Look through the entries and report how many lines include the word "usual". Give the number alone.

=== MATERIAL FOR THIS TASK ===

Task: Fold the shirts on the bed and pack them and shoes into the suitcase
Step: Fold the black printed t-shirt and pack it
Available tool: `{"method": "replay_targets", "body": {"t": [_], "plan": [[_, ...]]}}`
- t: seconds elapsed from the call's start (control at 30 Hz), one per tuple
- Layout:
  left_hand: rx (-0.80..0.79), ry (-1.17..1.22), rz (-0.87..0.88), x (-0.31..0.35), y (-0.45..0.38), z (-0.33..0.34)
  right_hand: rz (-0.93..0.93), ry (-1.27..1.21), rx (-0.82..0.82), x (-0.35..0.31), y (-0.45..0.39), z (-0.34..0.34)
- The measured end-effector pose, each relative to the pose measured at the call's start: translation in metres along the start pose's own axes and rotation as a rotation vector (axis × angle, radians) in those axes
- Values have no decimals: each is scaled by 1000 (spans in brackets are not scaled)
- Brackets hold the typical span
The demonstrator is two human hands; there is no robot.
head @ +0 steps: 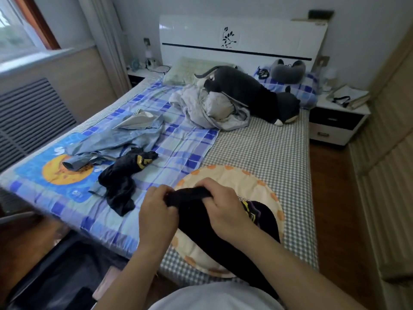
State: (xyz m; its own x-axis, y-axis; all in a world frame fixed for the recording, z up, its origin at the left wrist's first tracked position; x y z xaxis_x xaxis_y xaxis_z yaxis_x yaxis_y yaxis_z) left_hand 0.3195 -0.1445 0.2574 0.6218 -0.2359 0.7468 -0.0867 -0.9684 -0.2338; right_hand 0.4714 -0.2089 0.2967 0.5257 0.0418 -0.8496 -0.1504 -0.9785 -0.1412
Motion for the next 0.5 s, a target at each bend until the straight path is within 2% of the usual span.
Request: {"method": "replay_targets", "body": {"t": [0.07, 0.17, 0.23, 0.3, 0.37, 0.43, 0.5], "plan": [[-34, 114, -152, -9, -6, 0, 46, -122, 58, -10, 0, -11], [-43, 394, -427, -26, -5, 6, 124, -151, 264, -2, -5, -46], [-69, 476, -448, -16, -8, 6, 222, -19, 390, 19, -4, -73], [-127, 491, -365, 15, -25, 0, 313, 269, 358, 37, -3, -90], [-197, 441, -211, 59, -48, -11, 278, 461, 188, 31, -7, -85], [-291, 316, -10, 109, -64, -20, 145, 402, 79, 1, -19, -68], [-355, 201, 168, 150, -72, -25, 37, 353, 133, -35, -33, -61]]}}
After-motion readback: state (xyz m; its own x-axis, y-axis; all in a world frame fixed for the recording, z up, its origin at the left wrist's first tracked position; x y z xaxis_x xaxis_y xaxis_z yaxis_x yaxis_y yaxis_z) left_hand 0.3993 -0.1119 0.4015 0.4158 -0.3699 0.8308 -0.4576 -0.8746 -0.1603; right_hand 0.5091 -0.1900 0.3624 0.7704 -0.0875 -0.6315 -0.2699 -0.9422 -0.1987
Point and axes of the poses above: each hand's wrist, its own y-axis away from the middle knuckle, its own z-axis out of the palm, x = y × z, the point moved 7 cm from there along -y, towards the middle knuckle, and after that the axes turned 2 degrees about y, right-handed, at the moved point
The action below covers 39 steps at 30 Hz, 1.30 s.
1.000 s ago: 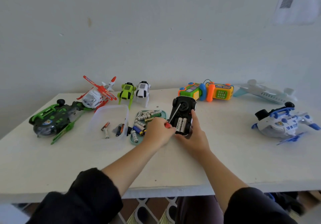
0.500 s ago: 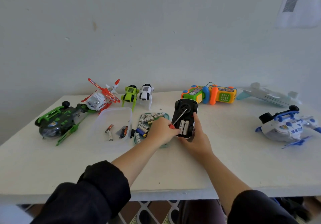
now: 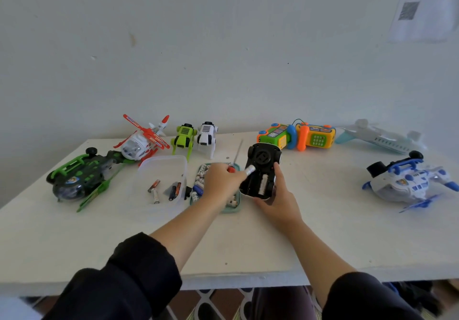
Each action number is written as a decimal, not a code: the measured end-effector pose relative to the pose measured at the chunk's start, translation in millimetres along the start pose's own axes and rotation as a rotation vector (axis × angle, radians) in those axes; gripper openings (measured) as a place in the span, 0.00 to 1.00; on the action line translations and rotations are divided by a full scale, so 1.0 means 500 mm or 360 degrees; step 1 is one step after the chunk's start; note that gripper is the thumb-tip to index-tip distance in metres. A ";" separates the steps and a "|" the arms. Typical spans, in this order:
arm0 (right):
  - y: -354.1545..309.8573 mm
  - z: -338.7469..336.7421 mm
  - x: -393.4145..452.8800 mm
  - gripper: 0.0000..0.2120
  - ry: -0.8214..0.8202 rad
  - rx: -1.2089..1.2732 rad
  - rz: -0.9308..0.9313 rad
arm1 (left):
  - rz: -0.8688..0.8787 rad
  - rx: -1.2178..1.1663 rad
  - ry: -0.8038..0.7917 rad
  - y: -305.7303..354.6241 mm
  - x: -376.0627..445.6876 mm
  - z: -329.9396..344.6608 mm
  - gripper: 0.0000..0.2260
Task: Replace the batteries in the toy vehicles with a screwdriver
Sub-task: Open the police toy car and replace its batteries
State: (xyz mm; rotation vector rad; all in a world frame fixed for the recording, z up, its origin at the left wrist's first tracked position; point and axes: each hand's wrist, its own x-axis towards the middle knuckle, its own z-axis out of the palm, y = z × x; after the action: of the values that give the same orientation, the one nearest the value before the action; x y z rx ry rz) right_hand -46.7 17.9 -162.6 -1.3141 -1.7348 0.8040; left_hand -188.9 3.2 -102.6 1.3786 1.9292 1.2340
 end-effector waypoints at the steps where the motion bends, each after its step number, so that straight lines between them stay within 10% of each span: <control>1: 0.001 0.000 -0.001 0.44 0.0000 -0.0019 -0.0005 | 0.0045 0.0062 0.0049 -0.002 0.009 -0.022 0.17; 11: 0.012 0.009 0.004 0.44 0.0006 -0.0032 -0.0035 | -0.0321 0.0671 0.0500 -0.126 0.083 -0.229 0.11; 21: 0.038 0.018 0.011 0.44 0.0027 0.0215 -0.0101 | 0.0197 0.0391 0.0185 -0.002 0.085 -0.202 0.08; 24: 0.044 0.016 0.013 0.43 0.0025 0.0240 -0.0113 | 0.0388 0.0142 -0.0007 0.055 0.056 -0.170 0.22; 32: 0.038 0.012 0.012 0.43 0.0033 0.0268 -0.0130 | 0.0243 -0.0987 0.0263 0.097 0.015 -0.085 0.05; 39: 0.037 0.011 0.014 0.43 0.0077 0.0229 -0.0156 | 0.0554 -0.0646 0.0180 0.063 -0.001 -0.044 0.09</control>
State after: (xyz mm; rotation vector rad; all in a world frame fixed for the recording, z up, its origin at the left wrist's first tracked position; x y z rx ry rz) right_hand -44.2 29.2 -179.4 -1.1352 -1.6581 0.8186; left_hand -189.9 -2.8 -64.6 1.4816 1.4274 1.7841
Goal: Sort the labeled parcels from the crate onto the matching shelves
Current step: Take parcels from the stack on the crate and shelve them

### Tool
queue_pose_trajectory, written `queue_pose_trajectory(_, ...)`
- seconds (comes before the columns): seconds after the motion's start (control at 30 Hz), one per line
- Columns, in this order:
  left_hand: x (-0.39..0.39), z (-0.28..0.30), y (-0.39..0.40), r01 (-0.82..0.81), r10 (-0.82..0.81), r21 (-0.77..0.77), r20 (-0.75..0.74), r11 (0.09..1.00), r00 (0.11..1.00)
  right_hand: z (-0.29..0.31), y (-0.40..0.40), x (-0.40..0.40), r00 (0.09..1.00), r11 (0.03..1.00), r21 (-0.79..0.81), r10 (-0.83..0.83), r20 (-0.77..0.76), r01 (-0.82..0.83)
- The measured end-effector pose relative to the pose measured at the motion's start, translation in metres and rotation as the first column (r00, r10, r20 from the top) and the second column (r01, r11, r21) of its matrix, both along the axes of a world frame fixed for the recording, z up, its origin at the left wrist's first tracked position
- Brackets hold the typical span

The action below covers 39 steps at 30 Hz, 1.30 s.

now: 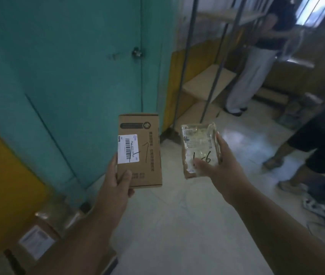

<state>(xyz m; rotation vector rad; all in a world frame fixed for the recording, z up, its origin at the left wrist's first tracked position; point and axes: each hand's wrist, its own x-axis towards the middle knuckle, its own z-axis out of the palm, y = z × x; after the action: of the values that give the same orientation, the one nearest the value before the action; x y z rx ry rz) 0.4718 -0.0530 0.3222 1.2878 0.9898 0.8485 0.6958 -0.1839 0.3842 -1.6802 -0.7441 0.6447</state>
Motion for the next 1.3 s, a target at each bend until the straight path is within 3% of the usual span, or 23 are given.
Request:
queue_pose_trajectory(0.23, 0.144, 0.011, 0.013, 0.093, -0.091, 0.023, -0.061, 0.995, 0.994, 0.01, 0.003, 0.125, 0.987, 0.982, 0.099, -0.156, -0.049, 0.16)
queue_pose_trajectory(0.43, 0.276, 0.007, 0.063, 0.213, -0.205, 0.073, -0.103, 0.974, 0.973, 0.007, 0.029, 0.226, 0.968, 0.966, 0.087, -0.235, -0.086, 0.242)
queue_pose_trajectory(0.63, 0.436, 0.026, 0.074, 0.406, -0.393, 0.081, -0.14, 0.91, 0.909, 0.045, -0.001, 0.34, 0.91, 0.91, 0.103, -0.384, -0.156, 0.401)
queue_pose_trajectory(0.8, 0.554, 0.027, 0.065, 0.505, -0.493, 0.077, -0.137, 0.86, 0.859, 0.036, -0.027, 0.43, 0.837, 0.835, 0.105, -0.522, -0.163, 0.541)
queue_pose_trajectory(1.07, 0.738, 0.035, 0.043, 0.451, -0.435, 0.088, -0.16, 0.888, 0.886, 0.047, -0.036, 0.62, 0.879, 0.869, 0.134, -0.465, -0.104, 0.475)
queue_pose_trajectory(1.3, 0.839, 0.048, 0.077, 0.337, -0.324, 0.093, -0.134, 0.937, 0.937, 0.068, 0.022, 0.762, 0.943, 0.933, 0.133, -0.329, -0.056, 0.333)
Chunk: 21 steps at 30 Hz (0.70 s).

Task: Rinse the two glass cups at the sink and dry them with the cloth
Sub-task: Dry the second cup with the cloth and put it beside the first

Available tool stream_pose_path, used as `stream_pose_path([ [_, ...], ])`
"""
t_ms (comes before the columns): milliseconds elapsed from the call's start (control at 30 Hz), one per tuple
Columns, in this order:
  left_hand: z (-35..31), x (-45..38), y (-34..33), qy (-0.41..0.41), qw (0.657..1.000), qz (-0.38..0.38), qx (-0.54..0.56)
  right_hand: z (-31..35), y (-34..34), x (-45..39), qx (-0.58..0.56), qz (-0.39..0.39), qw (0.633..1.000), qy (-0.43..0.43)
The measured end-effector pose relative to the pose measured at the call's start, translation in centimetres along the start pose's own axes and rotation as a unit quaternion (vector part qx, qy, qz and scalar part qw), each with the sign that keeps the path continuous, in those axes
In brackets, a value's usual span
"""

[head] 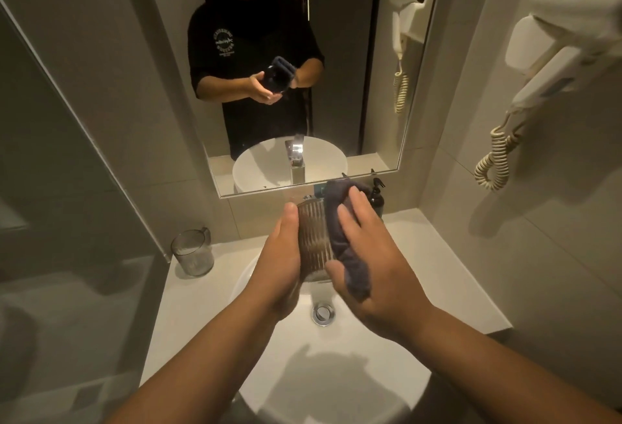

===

ANSWER TO THIS PROBLEM
3